● **About this exercise**
Output only the lines that run from the one with "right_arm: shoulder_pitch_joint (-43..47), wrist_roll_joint" to the final line of the material, exactly as they are written.

=== Section Start ===

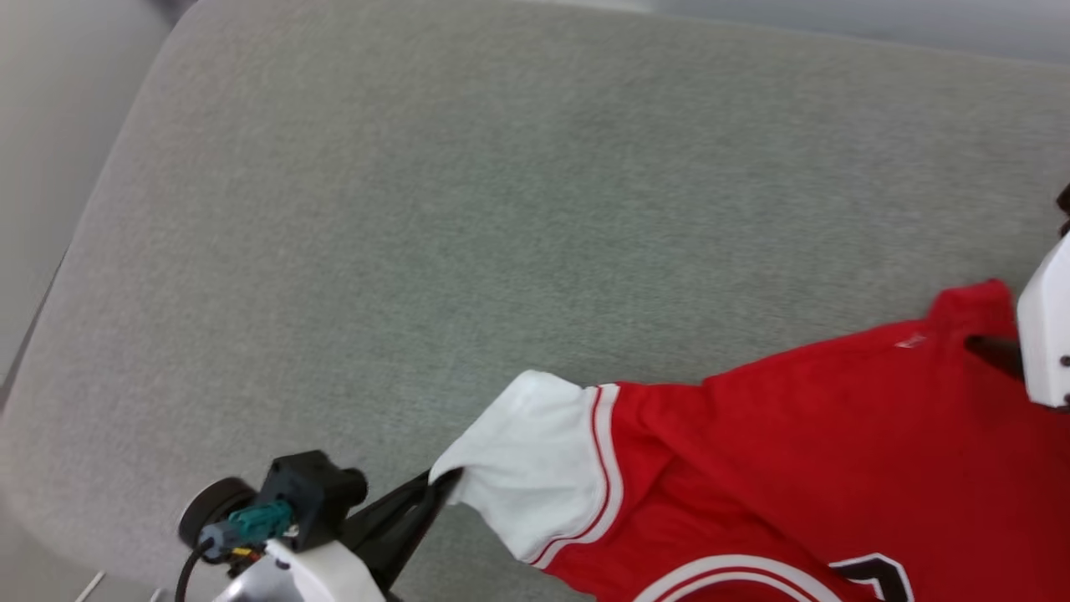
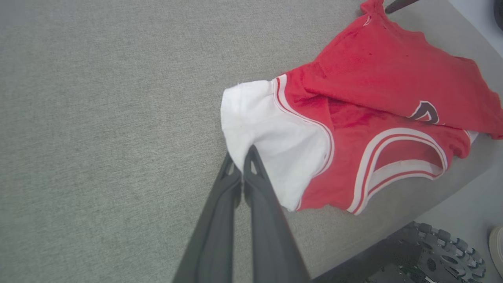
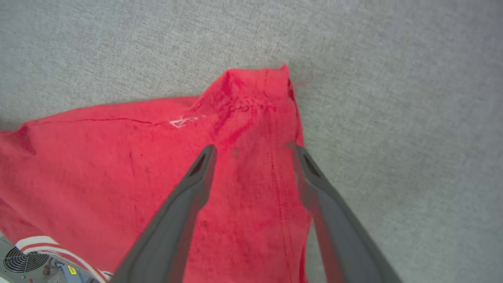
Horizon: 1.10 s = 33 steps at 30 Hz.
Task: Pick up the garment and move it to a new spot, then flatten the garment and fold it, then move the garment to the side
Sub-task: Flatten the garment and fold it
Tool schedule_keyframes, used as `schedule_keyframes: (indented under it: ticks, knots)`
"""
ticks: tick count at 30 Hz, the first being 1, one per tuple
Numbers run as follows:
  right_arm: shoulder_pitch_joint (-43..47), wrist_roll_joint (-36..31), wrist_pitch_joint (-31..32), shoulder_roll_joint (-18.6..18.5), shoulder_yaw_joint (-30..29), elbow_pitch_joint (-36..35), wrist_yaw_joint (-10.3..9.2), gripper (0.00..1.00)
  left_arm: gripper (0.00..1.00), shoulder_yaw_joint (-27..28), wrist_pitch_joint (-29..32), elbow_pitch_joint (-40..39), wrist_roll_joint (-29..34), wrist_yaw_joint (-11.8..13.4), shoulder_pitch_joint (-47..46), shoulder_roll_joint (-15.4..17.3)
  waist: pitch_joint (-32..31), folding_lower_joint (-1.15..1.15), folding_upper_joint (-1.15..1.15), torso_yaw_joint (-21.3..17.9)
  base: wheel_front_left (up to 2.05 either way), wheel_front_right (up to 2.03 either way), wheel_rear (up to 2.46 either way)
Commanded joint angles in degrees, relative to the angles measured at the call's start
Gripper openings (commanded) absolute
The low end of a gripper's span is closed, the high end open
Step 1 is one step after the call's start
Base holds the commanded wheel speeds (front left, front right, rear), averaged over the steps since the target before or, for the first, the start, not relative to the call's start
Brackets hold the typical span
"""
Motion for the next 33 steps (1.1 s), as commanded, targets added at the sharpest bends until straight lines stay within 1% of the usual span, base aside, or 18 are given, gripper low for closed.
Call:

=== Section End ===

● **Task result**
  right_arm: shoulder_pitch_joint (-43..47), wrist_roll_joint (-36..31), wrist_pitch_joint (-31..32), shoulder_roll_joint (-18.6..18.5), shoulder_yaw_joint (-30..29), elbow_pitch_joint (-36..35), wrist_yaw_joint (-10.3..9.2), gripper (0.00..1.00)
  left_arm: gripper (0.00..1.00), shoulder_yaw_joint (-27..28), wrist_pitch_joint (-29..32), elbow_pitch_joint (-40..39), wrist_roll_joint (-29..34), wrist_yaw_joint (-11.8..13.4), shoulder_pitch_joint (-47..46), shoulder_roll_joint (-15.4..17.3)
  waist: pitch_joint (-32..31), folding_lower_joint (-1.15..1.15), folding_upper_joint (-1.15..1.15), torso_yaw_joint (-21.3..17.9)
  base: wheel_front_left (up to 2.05 either way), wheel_front_right (up to 2.03 either way), wheel_rear (up to 2.46 either way)
Commanded joint angles in degrees, relative to the angles measured at the call's start
Gripper openings (commanded) absolute
The low end of a gripper's span is closed, the high end open
Step 1 is one step after the call's start
Base holds the commanded wheel speeds (front left, front right, rear), averaged over the steps since the target before or, for the first, the start, not relative to the call's start
Brackets hold the typical span
"""
Motion for the next 33 steps (1.1 s), as commanded, targets added at the sharpest bends until straight lines stay within 1% of the usual span, base aside, or 18 are given, gripper low for closed.
Call:

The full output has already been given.